Points Unknown kennel arrived at Gunflint Lodge on Saturday. Thankfully, we have a caravan of wonderful helpers driving behind the dog truck. Chris, the Points Unknown dog handler, drove the Subaru filled with items that couldn't freeze along with his two dogs who will be working at the lodge this winter and Marilyn drove up in her truck filled with dog food and her dog. Conan is just along for a little vacation and will travel back with Marilyn when she leaves on Tuesday.

It took us most of the evening to unload the dogs, their gear, as well as the musher's gear. A four month stay requires a lot of "stuff", especially when the entire business is moving. That evening we had dinner at the lodge's Bistro. They serve a gourmet menu to include walleye and wild rice quesadillas and duck spring rolls. After dinner I think its safe to speak for the other when I say, we just collapsed for the evening.

The dogs took to the stake outs right away. This was a concern as the dogs live in kennels at home and have been on picket lines during adventures, however nothing similar to their accommodations this winter. It helped that as we hooked each on to their chain, we handed them a large knuckle bone.
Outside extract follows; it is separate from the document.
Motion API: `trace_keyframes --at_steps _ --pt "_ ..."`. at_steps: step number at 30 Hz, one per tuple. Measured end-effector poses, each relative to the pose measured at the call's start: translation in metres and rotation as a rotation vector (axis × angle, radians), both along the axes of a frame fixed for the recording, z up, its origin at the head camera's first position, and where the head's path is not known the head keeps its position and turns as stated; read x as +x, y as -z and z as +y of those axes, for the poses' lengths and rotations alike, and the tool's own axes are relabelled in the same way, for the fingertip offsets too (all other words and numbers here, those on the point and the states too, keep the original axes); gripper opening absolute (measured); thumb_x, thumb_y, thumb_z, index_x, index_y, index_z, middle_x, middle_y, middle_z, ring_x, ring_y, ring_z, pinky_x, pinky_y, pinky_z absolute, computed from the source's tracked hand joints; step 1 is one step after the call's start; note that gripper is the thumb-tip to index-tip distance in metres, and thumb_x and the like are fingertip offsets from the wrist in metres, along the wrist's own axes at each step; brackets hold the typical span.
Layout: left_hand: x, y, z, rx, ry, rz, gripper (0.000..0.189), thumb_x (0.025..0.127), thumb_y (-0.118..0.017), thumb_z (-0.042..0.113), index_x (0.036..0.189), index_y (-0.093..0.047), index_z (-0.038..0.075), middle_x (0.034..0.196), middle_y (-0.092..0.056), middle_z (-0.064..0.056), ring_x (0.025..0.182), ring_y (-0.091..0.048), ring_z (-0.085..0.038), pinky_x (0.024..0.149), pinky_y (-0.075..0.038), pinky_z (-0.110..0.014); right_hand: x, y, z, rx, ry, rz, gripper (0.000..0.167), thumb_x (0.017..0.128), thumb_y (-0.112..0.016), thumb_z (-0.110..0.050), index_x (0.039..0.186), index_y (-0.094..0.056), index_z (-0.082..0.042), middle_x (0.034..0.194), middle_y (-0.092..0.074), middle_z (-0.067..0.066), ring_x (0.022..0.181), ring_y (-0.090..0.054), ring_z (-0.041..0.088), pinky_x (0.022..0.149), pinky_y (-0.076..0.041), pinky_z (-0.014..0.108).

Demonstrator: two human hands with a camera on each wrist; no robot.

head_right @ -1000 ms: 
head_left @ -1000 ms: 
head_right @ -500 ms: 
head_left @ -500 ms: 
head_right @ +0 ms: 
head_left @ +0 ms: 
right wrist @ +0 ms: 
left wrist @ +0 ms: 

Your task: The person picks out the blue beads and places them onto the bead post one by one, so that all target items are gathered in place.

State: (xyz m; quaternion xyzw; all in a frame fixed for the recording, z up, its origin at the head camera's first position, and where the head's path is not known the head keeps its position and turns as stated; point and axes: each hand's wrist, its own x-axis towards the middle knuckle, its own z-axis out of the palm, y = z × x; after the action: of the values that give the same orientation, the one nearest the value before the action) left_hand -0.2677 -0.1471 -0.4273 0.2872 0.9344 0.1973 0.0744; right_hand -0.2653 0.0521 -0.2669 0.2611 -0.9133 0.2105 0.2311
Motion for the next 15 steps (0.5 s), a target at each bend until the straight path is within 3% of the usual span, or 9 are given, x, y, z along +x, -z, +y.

The puppies, Tuloon, Journey and Zulu have pens side by side. The adults will get rotated in and out of these pens to given them a break from chain living. The puppies don't seem the least bit upset by their new surroundings and spend the morning playing in a 50x20 pen provided by the lodge for the dogs to run and play in groups during our stay.

Our first run was this morning. We had a seven dog team and a passenger. This particular trail out of the dog yard is hilly(understatement) and it was tough going up the hills and due to the lack of a good snow base, too dangerous to take clients yet, down those hills. The brake was catching on all of the rocks right below the surface of the snow and the drag pad wasn't slowing them down enough. One bad tangle, where the point dogs ended up back by the wheel dogs because one of the dogs tripped was enough to make me take the tug lines off of four of the strongest dogs as we continued down the "hill". Thankfully there were no dogs injured. We will just wait for another 12 inches of snow to accumulate on those trails before we take clients out and before I go back on the trail with more than four of our powerful freight dogs.